After an incident, “relevant” crimes in the “immediate vicinity” will come under scrutiny. Unfortunately, there is no explicit definition for “relevant” or specific guideline for companies to follow regarding how wide a geographic radius it needs to check. It’s up to individual judges what evidence they allow. It varies by jurisdiction, noted Jon Groussman, J.D., president and COO of CAP Index, Inc., a leading crime risk forecasting company. “You can do a one- or three-mile radius for determining prevention, but when you get in litigation you’ll have people trying to bring in data from much greater distances, and it’s up to the judge what to let in.”
In the face of such uncertainty, what can a retailer do? Retailers should undertake and document a wide breadth of security risk assessment activities to demonstrate due diligence should a case get to a jury. CAP Index provides one piece of the puzzle by examining the probability of crime, and the firm has actively and successfully helped defend security decisions and practices made by its clients.
Groussman also recommends that retailers—when examining the external threat environment with respect to liability—pay particular attention to crime at similar businesses in the area if available. General area crime events are also an important consideration, but crime at similar establishments is particularly weighty in determining foreseeability, he suggested. “I think courts are looking more for events that are nearly identical to the case at hand or at least similar enough in nature that they would put a business on notice,” said Groussman. “It’s more balanced now in that courts are less likely to be letting in every property crime that occurred.
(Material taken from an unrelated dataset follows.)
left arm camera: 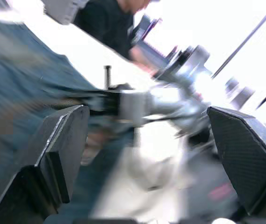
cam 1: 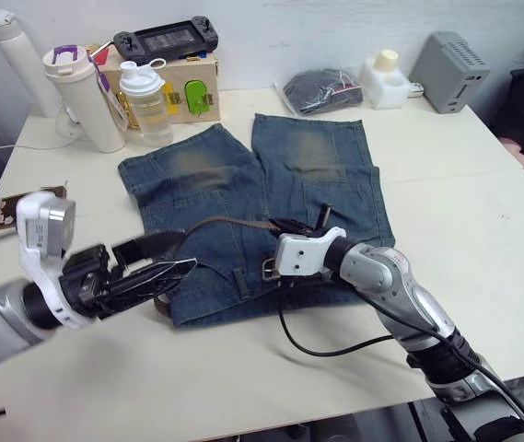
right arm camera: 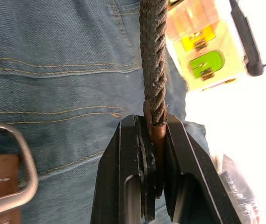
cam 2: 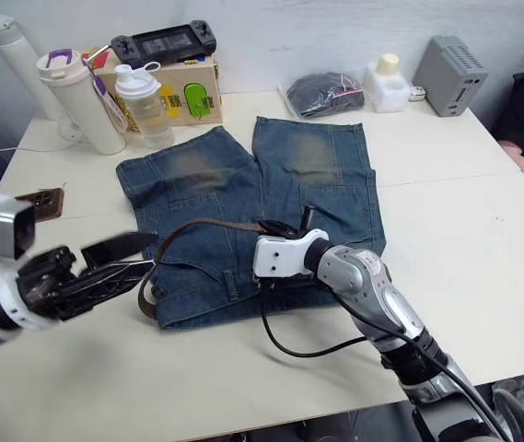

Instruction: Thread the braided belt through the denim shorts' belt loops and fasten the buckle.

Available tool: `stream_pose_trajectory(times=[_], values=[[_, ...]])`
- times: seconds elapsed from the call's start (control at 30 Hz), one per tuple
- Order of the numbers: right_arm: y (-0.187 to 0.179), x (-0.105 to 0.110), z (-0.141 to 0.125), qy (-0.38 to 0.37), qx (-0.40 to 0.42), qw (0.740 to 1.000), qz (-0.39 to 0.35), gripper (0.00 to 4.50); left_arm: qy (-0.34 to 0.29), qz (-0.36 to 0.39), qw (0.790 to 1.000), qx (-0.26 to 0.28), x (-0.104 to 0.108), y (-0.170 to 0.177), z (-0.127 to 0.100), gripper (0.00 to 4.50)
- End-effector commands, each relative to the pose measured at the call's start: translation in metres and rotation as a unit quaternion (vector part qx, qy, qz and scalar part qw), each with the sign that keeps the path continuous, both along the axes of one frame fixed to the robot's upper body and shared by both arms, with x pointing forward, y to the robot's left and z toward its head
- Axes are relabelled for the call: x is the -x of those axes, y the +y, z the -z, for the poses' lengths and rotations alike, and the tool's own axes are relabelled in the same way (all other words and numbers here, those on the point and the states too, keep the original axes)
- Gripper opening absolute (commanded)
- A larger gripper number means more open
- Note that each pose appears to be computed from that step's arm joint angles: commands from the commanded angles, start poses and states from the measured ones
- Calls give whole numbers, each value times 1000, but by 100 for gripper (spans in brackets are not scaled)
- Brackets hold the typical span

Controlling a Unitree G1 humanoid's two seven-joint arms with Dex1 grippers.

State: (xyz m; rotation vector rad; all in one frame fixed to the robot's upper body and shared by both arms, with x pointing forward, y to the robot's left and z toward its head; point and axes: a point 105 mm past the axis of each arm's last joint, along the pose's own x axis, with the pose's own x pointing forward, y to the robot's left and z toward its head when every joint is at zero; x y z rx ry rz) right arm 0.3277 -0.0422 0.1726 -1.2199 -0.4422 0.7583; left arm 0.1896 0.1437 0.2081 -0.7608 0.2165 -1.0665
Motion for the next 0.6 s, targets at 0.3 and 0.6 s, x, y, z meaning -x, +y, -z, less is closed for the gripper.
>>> stream_pose_trajectory(times=[0.3,0.6], values=[[12,13,-13,-111,35,992,-53,0,217,-216,917,255,-42,-25,1,440],[15,20,-13,-116,37,990,-71,0,295,-252,886,255,-55,-24,19,440]])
But it’s still ultimately up to a judge to let a jury weigh what evidence he wants.”
Periodically touching base with local law enforcement and asking if there is anything you need to be aware of is another way to establish due diligence, said Groussman.
However, it’s not only pre-crime actions that matter, said Groussman. Loss prevention executives can also help their case by performing well in depositions. Groussman, who has worked on over 700 premises security liability cases, lists 11 rules for deposition performance and preparation.
Be a superb listener.
- Listen carefully to each question
- Think before answering
- Consider any and all objections
- Never accept a fact merely because the plaintiff says it is so
- Remember the jury is listening carefully, too
Maintain your composure.
- Take a break if you start to feel upset
- Be polite but firm
Never guess or volunteer information.
- Don’t speculate
- Don’t offer additional information
- Don’t volunteer names of others who may have information
Review documents thoroughly before answering.
- If you haven’t seen it before, offer no comment
- Know your company’s policies and procedures
- Ensure documents correspond to the relevant time period
- Read the fine print
Know what the case is about and what your defenses are.
- Understand the complaint and the appropriate defenses
- Know what your discovery responses already say
Never waive privilege.
- This pertains to privileged incident reports and investigation details, as well as privileged communications
Never admit to legal conclusions.
- Never admit that you/your company acted negligently or recklessly
Never discuss money unless asked and you know the answers.
- Do not discuss any increased costs associated with security measures and/or compensation.
Immediately correct your answer if necessary.
Insist that your lawyer get together with you seven to ten days before deposition and, if necessary, undergo a mock deposition.
Be comfortable and confident. Remember, you know more about the subject than the lawyer asking you questions.